### Data supplied
= Beginning of Section =

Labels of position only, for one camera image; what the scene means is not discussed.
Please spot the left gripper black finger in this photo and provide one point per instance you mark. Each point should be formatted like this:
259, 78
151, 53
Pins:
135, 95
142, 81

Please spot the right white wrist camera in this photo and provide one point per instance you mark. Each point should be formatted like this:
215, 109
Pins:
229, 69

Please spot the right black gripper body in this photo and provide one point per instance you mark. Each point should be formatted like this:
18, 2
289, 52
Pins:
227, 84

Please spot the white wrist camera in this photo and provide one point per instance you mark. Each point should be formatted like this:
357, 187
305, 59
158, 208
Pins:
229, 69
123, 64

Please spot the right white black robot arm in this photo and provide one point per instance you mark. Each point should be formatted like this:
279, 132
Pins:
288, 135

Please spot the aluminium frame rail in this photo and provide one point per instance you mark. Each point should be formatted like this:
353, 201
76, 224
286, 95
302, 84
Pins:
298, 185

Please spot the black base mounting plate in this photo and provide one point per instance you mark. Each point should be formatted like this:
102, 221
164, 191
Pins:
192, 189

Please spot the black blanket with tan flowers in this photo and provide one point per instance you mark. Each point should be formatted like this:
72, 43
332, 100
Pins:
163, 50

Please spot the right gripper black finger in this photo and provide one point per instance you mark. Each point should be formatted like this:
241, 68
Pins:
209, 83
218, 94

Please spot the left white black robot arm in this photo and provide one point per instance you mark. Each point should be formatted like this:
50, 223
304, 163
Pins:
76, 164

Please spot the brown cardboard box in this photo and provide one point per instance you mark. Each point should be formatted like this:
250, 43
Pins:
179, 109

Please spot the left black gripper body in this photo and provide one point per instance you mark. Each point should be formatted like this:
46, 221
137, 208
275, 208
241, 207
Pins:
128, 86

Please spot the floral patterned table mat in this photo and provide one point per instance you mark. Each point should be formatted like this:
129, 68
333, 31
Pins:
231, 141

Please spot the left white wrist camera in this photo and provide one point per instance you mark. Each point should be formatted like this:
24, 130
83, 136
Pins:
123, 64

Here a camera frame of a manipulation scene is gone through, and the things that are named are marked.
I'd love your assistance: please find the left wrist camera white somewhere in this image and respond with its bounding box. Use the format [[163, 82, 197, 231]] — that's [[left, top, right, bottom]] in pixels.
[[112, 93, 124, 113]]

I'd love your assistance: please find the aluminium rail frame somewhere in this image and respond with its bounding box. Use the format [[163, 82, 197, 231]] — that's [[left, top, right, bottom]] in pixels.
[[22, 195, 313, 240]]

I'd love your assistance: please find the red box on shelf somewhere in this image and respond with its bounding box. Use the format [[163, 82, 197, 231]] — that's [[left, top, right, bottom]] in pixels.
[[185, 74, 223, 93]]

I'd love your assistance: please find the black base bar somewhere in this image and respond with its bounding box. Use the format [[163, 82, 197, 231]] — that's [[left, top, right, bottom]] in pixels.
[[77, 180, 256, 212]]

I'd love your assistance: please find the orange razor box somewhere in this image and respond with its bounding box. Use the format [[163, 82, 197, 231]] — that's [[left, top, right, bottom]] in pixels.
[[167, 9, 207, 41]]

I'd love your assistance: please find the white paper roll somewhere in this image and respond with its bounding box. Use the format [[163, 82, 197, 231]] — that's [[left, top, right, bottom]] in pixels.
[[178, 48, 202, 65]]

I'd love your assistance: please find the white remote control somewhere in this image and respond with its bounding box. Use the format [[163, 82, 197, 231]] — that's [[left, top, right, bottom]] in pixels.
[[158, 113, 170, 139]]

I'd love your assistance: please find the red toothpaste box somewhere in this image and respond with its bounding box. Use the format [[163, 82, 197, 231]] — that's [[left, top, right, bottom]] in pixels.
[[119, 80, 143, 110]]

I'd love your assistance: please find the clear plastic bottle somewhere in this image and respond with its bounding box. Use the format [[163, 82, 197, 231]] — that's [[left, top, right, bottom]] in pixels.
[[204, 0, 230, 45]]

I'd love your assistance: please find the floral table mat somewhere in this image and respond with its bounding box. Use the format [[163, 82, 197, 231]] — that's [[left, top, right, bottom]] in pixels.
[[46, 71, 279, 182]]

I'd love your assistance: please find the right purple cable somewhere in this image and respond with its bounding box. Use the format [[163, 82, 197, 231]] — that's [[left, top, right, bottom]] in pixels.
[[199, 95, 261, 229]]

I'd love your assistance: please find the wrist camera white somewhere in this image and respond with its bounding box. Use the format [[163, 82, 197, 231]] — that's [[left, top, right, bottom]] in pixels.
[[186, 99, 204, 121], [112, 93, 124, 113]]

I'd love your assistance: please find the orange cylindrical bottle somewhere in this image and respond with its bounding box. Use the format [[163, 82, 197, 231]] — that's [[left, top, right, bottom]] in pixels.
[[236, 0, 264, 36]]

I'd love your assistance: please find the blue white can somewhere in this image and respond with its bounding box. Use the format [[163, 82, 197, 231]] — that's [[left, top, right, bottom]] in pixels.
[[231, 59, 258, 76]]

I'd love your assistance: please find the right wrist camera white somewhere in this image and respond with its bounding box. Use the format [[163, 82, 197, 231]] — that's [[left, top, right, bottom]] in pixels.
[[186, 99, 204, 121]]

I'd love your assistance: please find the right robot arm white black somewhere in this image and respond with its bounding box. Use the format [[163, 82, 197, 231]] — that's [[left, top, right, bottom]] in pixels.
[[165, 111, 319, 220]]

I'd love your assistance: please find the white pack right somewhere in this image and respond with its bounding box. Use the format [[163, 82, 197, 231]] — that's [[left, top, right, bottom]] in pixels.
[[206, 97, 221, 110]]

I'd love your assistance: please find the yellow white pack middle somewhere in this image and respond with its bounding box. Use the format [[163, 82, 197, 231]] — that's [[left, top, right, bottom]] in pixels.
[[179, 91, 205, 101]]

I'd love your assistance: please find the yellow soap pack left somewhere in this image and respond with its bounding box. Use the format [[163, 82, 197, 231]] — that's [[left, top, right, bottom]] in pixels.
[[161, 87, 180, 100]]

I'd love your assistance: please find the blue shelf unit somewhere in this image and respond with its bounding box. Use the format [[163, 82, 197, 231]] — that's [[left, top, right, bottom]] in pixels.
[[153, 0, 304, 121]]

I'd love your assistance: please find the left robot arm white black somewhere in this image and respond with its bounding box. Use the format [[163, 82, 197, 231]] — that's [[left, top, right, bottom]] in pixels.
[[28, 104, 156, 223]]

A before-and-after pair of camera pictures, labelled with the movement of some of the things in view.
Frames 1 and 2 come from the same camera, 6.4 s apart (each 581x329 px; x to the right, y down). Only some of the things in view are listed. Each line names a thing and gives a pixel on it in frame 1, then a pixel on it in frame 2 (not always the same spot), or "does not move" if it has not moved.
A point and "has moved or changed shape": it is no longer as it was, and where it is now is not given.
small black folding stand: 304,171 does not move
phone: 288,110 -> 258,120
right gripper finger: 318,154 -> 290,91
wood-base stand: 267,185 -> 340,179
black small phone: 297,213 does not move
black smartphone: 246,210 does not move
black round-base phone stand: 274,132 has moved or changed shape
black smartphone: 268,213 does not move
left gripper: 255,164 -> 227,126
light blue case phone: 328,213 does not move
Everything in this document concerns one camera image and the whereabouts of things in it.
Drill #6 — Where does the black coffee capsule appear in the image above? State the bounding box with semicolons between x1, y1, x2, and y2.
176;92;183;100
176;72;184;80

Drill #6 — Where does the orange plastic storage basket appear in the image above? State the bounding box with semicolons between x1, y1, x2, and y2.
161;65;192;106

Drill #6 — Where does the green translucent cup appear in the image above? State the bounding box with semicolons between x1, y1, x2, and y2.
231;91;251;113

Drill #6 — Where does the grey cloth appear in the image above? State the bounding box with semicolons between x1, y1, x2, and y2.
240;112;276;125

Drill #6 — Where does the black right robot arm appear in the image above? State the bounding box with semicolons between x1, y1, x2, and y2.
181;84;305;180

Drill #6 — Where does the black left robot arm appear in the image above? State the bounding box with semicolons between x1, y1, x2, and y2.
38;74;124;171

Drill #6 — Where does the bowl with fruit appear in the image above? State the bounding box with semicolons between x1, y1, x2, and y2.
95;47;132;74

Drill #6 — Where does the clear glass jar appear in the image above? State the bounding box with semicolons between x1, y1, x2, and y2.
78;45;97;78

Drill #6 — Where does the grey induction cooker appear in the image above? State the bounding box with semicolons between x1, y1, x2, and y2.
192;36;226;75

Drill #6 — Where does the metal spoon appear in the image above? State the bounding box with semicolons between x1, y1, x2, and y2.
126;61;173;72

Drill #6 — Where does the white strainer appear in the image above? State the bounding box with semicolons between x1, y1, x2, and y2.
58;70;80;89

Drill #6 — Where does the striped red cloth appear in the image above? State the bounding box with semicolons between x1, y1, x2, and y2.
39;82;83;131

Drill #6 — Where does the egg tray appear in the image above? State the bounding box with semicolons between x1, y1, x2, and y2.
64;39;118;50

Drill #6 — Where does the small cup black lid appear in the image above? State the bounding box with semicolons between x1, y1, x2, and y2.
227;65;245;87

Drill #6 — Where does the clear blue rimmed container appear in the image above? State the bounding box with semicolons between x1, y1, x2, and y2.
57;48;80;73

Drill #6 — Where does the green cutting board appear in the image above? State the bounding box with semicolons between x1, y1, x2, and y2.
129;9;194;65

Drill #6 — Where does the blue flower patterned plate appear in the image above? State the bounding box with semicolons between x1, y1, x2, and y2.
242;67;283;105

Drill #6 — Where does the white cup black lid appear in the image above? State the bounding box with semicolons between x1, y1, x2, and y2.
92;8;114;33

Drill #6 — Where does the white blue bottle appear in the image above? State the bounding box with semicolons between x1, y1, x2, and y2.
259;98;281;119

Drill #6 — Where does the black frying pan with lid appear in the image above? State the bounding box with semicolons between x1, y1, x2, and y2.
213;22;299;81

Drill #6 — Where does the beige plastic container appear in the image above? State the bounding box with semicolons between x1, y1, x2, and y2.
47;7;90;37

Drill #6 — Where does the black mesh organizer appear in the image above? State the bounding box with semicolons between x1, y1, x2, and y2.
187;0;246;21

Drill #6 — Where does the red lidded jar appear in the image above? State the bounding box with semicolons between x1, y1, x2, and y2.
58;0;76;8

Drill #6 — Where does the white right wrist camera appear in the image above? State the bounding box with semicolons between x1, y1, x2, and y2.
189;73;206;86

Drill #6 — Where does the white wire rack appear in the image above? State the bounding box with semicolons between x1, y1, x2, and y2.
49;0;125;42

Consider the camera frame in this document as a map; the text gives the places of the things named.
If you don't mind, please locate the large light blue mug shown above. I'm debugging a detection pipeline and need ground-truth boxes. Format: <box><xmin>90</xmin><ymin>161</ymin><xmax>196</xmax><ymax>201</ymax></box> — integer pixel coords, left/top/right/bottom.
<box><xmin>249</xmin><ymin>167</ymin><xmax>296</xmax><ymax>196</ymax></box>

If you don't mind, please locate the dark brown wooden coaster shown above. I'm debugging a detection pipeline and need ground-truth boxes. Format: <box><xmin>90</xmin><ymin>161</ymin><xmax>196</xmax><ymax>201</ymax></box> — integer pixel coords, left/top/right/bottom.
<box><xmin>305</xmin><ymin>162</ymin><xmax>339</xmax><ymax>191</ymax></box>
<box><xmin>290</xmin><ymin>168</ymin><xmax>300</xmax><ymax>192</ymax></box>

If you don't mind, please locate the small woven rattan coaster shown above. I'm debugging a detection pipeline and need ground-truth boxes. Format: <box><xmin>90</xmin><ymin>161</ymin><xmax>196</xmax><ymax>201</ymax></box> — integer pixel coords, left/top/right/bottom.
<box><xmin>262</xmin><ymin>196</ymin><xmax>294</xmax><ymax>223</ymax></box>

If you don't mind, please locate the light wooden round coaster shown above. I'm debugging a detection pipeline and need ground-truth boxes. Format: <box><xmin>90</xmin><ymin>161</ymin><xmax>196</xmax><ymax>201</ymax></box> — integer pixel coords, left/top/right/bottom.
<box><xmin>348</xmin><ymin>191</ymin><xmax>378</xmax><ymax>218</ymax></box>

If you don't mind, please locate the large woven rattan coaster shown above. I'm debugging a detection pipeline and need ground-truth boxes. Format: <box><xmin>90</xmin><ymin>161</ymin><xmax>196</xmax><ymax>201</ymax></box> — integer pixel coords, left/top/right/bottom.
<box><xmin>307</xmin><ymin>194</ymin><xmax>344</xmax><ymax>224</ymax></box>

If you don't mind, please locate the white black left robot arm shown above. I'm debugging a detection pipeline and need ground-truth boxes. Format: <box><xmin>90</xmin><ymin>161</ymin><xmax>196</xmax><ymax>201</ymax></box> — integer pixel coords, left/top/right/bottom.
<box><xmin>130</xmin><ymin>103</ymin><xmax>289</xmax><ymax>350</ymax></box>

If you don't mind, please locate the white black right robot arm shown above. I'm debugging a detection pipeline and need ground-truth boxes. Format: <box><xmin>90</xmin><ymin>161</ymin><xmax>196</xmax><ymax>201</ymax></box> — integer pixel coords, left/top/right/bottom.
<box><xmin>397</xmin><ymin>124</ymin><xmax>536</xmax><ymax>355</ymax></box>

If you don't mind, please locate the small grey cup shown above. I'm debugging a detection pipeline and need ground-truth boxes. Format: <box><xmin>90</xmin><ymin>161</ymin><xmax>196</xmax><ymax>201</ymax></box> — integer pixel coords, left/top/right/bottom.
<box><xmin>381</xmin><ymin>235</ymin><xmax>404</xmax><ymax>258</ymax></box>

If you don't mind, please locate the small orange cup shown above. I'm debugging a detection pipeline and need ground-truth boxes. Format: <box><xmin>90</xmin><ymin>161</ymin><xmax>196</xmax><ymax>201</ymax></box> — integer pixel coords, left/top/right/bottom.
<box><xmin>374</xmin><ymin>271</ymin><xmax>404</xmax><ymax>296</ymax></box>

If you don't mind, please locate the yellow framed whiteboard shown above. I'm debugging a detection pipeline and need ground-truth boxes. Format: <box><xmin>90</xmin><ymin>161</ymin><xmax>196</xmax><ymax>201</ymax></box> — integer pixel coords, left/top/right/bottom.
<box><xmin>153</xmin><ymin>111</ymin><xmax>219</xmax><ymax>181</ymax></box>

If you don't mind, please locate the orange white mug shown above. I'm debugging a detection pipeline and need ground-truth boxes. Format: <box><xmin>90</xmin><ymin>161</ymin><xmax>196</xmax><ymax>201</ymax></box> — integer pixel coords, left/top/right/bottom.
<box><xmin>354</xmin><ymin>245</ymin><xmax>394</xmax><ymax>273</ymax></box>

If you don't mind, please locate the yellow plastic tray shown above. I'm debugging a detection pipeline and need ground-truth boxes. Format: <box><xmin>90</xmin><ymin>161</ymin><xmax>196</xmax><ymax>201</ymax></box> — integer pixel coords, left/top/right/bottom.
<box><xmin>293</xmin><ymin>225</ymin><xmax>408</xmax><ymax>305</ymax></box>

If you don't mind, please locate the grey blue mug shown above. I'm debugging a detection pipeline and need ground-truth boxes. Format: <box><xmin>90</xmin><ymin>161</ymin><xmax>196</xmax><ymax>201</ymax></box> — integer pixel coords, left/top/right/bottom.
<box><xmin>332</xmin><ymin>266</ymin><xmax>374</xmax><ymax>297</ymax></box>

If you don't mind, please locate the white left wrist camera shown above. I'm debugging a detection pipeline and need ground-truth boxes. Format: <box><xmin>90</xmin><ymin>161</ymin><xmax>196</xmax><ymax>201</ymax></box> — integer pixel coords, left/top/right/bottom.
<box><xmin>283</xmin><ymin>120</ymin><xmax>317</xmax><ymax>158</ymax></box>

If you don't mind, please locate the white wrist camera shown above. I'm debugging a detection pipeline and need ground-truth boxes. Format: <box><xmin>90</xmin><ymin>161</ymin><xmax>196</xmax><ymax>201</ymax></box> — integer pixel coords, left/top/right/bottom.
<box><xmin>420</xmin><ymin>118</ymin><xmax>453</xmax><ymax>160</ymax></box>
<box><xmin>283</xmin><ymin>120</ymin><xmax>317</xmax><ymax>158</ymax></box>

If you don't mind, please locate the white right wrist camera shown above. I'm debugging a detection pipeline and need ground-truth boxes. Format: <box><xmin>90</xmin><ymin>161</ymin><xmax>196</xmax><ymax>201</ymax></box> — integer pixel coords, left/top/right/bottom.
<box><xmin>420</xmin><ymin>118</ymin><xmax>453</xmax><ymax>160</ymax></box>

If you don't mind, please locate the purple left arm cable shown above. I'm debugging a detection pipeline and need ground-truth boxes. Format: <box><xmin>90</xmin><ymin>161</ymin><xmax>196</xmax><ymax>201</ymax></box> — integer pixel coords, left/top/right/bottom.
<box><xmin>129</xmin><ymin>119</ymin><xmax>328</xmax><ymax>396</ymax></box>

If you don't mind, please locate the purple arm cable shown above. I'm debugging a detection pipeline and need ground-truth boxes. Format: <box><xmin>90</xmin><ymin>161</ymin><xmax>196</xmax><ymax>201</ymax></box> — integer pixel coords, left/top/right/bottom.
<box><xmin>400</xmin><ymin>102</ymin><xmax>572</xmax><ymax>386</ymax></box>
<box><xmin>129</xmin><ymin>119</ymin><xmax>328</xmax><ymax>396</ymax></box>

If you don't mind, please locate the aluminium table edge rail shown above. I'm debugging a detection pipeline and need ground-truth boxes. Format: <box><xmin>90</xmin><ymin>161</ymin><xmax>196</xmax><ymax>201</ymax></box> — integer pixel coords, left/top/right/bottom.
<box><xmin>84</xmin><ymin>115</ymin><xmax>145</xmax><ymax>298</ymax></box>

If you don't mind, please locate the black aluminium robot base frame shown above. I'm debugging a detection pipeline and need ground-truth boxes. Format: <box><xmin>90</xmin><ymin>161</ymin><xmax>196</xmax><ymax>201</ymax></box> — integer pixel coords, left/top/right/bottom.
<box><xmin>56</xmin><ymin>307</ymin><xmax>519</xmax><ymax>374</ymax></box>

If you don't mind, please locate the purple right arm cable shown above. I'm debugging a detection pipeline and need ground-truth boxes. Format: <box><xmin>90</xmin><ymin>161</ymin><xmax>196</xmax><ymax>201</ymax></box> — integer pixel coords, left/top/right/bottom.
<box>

= End of Section =

### What is needed
Note how many lines in the listing above contain the word "moved" and give only that number.

### Exercise response
3